■ ACTION ITEM
Copy the entire listing exactly.

■ SUPPLIED DATA

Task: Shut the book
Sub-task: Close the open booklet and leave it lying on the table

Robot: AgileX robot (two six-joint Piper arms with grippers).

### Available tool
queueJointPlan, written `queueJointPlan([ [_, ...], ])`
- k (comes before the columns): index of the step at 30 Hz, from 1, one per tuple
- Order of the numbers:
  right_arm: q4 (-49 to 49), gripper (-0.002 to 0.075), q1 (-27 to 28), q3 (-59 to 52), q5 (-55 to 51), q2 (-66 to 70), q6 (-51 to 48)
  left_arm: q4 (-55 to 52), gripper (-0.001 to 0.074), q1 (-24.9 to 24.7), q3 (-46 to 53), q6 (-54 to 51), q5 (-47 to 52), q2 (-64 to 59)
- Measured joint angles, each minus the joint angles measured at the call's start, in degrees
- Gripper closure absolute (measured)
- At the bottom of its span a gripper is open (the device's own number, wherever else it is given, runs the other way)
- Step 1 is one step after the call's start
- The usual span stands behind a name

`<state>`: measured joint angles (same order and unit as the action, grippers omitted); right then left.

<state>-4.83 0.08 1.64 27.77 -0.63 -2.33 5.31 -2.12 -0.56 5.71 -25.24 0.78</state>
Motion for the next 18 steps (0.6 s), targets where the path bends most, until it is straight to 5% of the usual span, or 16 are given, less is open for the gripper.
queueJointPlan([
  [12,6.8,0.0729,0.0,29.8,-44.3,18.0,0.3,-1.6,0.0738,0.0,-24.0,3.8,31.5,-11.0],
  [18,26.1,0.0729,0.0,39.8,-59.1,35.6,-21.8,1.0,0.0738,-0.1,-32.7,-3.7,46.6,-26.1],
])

■ FINISHED TASK
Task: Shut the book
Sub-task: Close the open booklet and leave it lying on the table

Robot: AgileX robot (two six-joint Piper arms with grippers).

### Available tool
queueJointPlan, written `queueJointPlan([ [_, ...], ])`
- k (comes before the columns): index of the step at 30 Hz, from 1, one per tuple
- Order of the numbers:
  right_arm: q4 (-49 to 49), gripper (-0.002 to 0.075), q1 (-27 to 28), q3 (-59 to 52), q5 (-55 to 51), q2 (-66 to 70), q6 (-51 to 48)
  left_arm: q4 (-55 to 52), gripper (-0.001 to 0.074), q1 (-24.9 to 24.7), q3 (-46 to 53), q6 (-54 to 51), q5 (-47 to 52), q2 (-64 to 59)
- Measured joint angles, each minus the joint angles measured at the call's start, in degrees
- Gripper closure absolute (measured)
- At the bottom of its span a gripper is open (the device's own number, wherever else it is given, runs the other way)
- Step 1 is one step after the call's start
- The usual span stands behind a name

`<state>`: measured joint angles (same order and unit as the action, grippers omitted); right then left.

<state>-4.83 0.08 1.64 27.77 -0.63 -2.33 5.31 -2.12 -0.56 5.71 -25.24 0.78</state>
Motion for the next 18 steps (0.6 s), targets where the path bends most, until it is straight to 5% of the usual span, or 16 are given, less is open for the gripper.
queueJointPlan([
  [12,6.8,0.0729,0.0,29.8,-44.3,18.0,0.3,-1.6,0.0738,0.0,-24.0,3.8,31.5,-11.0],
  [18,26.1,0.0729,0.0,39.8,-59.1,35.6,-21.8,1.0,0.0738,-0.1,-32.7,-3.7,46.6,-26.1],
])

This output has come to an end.